What lines in the records below mention "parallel"? List them all.

▶ _Provided records_:
────────────────────

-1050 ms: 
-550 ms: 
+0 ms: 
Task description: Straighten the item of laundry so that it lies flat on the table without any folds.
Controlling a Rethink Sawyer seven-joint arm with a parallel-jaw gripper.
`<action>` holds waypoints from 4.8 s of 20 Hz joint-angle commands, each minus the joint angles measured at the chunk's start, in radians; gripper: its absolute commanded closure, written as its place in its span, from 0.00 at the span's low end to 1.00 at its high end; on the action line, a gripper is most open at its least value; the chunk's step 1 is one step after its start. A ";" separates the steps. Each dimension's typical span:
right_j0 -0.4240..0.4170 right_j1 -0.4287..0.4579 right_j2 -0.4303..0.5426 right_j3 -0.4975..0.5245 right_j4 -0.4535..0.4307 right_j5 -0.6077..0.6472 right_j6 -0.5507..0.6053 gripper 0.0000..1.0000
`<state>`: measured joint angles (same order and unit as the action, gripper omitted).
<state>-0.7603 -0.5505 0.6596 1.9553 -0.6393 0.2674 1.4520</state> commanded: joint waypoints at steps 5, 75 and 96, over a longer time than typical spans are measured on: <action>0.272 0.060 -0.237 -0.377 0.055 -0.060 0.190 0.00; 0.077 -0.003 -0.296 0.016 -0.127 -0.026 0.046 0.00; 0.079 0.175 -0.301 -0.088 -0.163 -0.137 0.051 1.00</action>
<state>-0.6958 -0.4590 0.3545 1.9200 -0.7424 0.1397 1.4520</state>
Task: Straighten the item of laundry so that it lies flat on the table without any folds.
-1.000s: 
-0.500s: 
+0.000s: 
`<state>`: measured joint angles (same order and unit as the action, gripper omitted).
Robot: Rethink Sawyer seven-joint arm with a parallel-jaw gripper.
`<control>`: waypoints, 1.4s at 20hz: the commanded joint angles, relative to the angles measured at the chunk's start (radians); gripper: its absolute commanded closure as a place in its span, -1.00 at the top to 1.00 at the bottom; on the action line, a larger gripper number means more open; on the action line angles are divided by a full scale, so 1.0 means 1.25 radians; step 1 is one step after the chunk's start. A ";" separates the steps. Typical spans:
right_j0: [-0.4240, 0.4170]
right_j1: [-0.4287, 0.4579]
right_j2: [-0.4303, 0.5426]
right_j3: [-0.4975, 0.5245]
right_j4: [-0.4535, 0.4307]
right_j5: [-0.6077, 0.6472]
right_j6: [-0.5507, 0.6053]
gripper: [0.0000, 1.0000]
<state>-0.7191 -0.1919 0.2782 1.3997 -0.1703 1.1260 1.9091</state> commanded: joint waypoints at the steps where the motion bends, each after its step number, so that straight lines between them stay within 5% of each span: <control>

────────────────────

▶ _Answer section_:
Controlling a Rethink Sawyer seven-joint arm with a parallel-jaw gripper.
Robot: Rethink Sawyer seven-joint arm with a parallel-jaw gripper.

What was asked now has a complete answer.